## TASK TO COMPLETE:
Write out the full listing again. Make no alterations.

'''

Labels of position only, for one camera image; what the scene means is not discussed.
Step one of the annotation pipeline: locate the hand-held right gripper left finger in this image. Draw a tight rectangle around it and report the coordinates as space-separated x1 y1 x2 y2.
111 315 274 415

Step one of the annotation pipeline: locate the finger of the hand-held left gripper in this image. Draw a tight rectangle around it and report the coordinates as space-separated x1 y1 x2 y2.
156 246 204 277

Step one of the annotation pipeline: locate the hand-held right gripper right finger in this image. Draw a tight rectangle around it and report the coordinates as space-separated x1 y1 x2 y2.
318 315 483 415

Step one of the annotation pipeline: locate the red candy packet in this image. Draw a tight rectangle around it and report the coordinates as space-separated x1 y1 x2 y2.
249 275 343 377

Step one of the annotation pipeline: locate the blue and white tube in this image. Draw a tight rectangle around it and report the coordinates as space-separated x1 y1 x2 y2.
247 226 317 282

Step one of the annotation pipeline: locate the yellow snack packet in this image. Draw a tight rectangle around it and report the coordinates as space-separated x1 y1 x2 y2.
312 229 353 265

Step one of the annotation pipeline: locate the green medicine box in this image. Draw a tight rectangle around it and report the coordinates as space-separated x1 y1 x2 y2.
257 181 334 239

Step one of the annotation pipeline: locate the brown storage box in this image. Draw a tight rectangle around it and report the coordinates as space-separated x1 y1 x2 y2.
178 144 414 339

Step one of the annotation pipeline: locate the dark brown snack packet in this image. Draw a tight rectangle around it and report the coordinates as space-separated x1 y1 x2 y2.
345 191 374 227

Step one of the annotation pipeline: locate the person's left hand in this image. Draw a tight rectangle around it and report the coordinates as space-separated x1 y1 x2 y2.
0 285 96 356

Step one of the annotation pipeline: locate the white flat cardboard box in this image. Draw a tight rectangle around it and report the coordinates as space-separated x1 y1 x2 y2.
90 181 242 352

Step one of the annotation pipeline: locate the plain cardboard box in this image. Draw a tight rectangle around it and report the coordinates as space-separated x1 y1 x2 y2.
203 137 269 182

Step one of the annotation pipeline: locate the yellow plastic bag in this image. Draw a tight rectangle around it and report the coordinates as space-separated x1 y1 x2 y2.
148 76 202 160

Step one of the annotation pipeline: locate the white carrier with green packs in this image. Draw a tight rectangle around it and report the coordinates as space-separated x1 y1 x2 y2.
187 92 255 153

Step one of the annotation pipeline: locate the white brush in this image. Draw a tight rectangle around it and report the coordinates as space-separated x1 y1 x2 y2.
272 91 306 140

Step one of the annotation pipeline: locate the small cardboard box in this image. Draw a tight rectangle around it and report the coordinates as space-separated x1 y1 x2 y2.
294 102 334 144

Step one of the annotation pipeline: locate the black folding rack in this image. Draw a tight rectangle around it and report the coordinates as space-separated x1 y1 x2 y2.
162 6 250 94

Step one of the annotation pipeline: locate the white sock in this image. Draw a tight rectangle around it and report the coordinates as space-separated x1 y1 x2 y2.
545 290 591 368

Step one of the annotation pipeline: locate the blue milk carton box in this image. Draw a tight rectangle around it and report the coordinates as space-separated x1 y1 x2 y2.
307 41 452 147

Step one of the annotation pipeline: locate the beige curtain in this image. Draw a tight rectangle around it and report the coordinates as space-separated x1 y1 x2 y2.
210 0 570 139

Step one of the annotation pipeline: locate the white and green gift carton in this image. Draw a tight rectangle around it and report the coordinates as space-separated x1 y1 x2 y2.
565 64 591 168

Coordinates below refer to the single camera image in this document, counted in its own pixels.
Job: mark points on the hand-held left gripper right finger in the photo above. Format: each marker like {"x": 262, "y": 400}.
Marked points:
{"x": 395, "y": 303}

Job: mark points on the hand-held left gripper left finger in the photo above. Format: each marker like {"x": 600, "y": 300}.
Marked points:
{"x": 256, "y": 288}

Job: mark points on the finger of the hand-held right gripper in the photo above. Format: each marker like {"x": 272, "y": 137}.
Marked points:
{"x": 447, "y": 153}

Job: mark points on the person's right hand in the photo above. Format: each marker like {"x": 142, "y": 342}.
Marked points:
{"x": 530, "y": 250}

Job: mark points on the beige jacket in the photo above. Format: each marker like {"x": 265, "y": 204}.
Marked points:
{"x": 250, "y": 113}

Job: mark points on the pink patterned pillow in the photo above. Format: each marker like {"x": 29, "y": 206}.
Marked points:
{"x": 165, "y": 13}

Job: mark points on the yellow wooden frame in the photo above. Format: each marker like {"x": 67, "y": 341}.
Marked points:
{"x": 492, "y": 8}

'''

## SOLVED EXERCISE:
Labels of position only, for one camera image; what the scene means is not discussed.
Step one of the annotation pipeline: locate the hand-held right gripper left finger in this image. Draw a tight rectangle around it and report the coordinates as space-separated x1 y1 x2 y2.
111 315 274 415

Step one of the annotation pipeline: locate the finger of the hand-held left gripper in this image. Draw a tight rectangle around it and report the coordinates as space-separated x1 y1 x2 y2.
156 246 204 277

Step one of the annotation pipeline: locate the hand-held right gripper right finger in this image. Draw a tight rectangle around it and report the coordinates as space-separated x1 y1 x2 y2.
318 315 483 415

Step one of the annotation pipeline: locate the red candy packet in this image. Draw a tight rectangle around it and report the coordinates as space-separated x1 y1 x2 y2.
249 275 343 377

Step one of the annotation pipeline: locate the blue and white tube in this image. Draw a tight rectangle around it and report the coordinates as space-separated x1 y1 x2 y2.
247 226 317 282

Step one of the annotation pipeline: locate the yellow snack packet in this image. Draw a tight rectangle around it and report the coordinates as space-separated x1 y1 x2 y2.
312 229 353 265

Step one of the annotation pipeline: locate the green medicine box in this image. Draw a tight rectangle around it and report the coordinates as space-separated x1 y1 x2 y2.
257 181 334 239

Step one of the annotation pipeline: locate the brown storage box in this image. Draw a tight rectangle around it and report the coordinates as space-separated x1 y1 x2 y2.
178 144 414 339

Step one of the annotation pipeline: locate the dark brown snack packet in this image. Draw a tight rectangle around it and report the coordinates as space-separated x1 y1 x2 y2.
345 191 374 227

Step one of the annotation pipeline: locate the person's left hand in this image. Draw a tight rectangle around it and report the coordinates as space-separated x1 y1 x2 y2.
0 285 96 356

Step one of the annotation pipeline: locate the white flat cardboard box in this image. Draw a tight rectangle around it and report the coordinates as space-separated x1 y1 x2 y2.
90 181 242 352

Step one of the annotation pipeline: locate the plain cardboard box in this image. Draw a tight rectangle around it and report the coordinates as space-separated x1 y1 x2 y2.
203 137 269 182

Step one of the annotation pipeline: locate the yellow plastic bag in this image. Draw a tight rectangle around it and report the coordinates as space-separated x1 y1 x2 y2.
148 76 202 160

Step one of the annotation pipeline: locate the white carrier with green packs in this image. Draw a tight rectangle around it and report the coordinates as space-separated x1 y1 x2 y2.
187 92 255 153

Step one of the annotation pipeline: locate the white brush in this image. Draw a tight rectangle around it and report the coordinates as space-separated x1 y1 x2 y2.
272 91 306 140

Step one of the annotation pipeline: locate the small cardboard box in this image. Draw a tight rectangle around it and report the coordinates as space-separated x1 y1 x2 y2.
294 102 334 144

Step one of the annotation pipeline: locate the black folding rack in this image. Draw a tight rectangle around it and report the coordinates as space-separated x1 y1 x2 y2.
162 6 250 94

Step one of the annotation pipeline: locate the white sock in this image. Draw a tight rectangle around it and report the coordinates as space-separated x1 y1 x2 y2.
545 290 591 368

Step one of the annotation pipeline: locate the blue milk carton box in this image. Draw a tight rectangle around it and report the coordinates as space-separated x1 y1 x2 y2.
307 41 452 147

Step one of the annotation pipeline: locate the beige curtain in this image. Draw a tight rectangle around it and report the coordinates as space-separated x1 y1 x2 y2.
210 0 570 139

Step one of the annotation pipeline: locate the white and green gift carton in this image. Draw a tight rectangle around it and report the coordinates as space-separated x1 y1 x2 y2.
565 64 591 168

Coordinates below refer to the single camera image in this document, counted in its own pixels.
Job: mark points on the hand-held left gripper right finger in the photo above. Format: each marker like {"x": 262, "y": 400}.
Marked points:
{"x": 395, "y": 303}

Job: mark points on the hand-held left gripper left finger in the photo above. Format: each marker like {"x": 600, "y": 300}.
Marked points:
{"x": 256, "y": 288}

Job: mark points on the finger of the hand-held right gripper in the photo above. Format: each marker like {"x": 272, "y": 137}.
Marked points:
{"x": 447, "y": 153}

Job: mark points on the person's right hand in the photo above. Format: each marker like {"x": 142, "y": 342}.
Marked points:
{"x": 530, "y": 250}

Job: mark points on the beige jacket in the photo above. Format: each marker like {"x": 265, "y": 204}.
Marked points:
{"x": 250, "y": 113}

Job: mark points on the pink patterned pillow in the photo above. Format: each marker like {"x": 29, "y": 206}.
Marked points:
{"x": 165, "y": 13}

Job: mark points on the yellow wooden frame in the photo above. Format: each marker like {"x": 67, "y": 341}.
Marked points:
{"x": 492, "y": 8}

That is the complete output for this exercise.